DeErricka Green | Managing Editor

Spike Lee is much more than that quirky courtside Knicks fan, always dressed head-to-toe in team colors. SPIKE UP CLOSE POSTER-1

Lee has been classified by many as the most important and controversial African American filmmaker in American history; ironically, though his political and social commentary is just as relevant today as it was in the 1980s, a startling fraction of our current generation is unaware of  this, something a group of Durham educators is working to change.

The Liberty Arts and the Durham Art Guild will be sponsoring 40 Acres & a Mule, a film series that kicked off March 16 and will continue with weekly screenings of Spike Lee “joints” through April 13.

With guest speakers (including Dr. Mark Anthony Neal, a professor of African and African-American Studies at Duke University, @The BlackVoice’s Taurean R. Brown, and activist Lamont Lilly) the series will dissect such classics as School Daze and Do the Right Thing in order to celebrate Lee and examine race relations, colorism in the black community, the role of media in contemporary life, urban crime and poverty, and their enduring affects on black culture.

Since his first film She Gotta Have It in the mid-1980s, Lee has capitalized on the art of filmmaking in order to articulate issues of race, class and the disparaging conditions of the black population in America.

As Lee became better known and his work followed more closely, he began to use his public influence and status in order to become an agent for empowerment amongst black people, ultimately becoming a voice for the voiceless.

After the release of Mo’ Better Blues (1990), Lee was accused of anti-semitism by critics. They criticized two characters within the film for stereotypical “Jewish” behavior. Lee denied the charge, explaining that he devised those characters in order to depict how black artists struggled against exploitation.

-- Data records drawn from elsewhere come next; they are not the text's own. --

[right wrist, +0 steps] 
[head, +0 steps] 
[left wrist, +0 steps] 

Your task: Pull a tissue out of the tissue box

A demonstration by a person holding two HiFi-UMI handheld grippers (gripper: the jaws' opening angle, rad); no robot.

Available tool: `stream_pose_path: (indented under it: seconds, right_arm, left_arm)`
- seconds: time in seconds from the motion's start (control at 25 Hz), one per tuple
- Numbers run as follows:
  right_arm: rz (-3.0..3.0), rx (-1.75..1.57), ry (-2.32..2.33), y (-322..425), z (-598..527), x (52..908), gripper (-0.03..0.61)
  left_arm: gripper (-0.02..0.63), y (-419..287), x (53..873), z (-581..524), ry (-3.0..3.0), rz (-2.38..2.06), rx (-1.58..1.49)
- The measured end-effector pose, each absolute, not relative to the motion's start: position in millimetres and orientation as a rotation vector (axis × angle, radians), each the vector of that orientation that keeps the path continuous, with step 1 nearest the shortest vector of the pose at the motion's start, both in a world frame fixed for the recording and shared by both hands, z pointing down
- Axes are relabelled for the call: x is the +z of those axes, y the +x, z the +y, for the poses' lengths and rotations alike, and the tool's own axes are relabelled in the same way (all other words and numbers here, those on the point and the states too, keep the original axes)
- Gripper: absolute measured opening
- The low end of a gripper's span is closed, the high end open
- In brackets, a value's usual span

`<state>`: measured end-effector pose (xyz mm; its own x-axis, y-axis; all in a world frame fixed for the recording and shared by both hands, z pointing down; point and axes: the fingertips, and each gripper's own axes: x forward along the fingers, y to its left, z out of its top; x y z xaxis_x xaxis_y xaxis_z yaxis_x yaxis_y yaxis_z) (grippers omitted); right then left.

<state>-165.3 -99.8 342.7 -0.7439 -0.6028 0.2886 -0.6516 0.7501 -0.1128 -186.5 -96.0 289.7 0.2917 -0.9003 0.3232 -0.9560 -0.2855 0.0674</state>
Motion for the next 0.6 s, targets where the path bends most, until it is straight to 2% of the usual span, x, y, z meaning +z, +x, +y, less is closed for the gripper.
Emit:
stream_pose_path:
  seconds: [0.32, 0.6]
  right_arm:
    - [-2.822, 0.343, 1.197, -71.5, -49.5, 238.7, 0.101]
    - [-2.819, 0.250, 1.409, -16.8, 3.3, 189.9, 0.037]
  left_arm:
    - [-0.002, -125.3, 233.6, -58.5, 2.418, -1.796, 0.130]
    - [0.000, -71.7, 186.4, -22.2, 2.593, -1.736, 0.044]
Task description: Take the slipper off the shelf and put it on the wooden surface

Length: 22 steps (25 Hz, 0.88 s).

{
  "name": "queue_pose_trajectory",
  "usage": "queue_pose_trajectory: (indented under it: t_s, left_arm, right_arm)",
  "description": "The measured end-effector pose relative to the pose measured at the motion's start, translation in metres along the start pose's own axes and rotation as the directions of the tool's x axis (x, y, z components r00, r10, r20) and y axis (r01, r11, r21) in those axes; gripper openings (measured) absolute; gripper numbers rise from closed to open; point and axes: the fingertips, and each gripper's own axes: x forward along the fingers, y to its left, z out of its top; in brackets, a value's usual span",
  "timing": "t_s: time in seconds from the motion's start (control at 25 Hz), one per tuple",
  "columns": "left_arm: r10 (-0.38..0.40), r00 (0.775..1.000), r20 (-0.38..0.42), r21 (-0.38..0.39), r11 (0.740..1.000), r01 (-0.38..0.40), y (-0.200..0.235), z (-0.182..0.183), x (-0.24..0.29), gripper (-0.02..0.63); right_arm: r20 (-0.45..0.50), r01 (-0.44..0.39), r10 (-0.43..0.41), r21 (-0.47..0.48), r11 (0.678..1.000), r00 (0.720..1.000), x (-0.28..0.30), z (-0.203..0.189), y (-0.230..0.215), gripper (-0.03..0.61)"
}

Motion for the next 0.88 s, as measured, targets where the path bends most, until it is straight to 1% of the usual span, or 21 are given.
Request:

In 2005, Lee commented on the federal government’s response to Hurricane Katrina. Responding to a CNN anchor’s question as to whether the government intentionally ignored the predicaments of African Americans during the disaster, Lee said, “I don’t put anything past the United States government. I don’t find it too far-fetched that they tried to displace all the black people out of New Orleans.” Lee also cited the government’s past atrocities against black people, including the Tuskegee Study of Untreated Syphilis in the Negro Male.

During a lecture at Concordia University in Montreal, Canada in 2009, Lee criticized how some individuals within the black community wrongfully associate “intelligence with acting white, and ignorance with acting black.”

Today, Lee is not only regarded as the most important African American filmmaker, but definitely the most commercially successful. In addition to awards, box office success and his own production company, Lee inspired a movement of black film through the 1990s and today. Without the influence of Lee’s cinematography, artists like John Singleton and the Hughes Brothers, classics like

Menace II Society and Boyz n the Hood, would be non-existent.

In hosting the 40 Acres & a Mule, Liberty Arts and the Durham Art Guild will celebrate the work of an innovator who has, since his debut dedicated his life to the empowerment of African Americans through film and cinematography. The Lee films have analyzed for the larger historical, cultural, and social aspects of American society in a way that made a lasting impact on African American culture.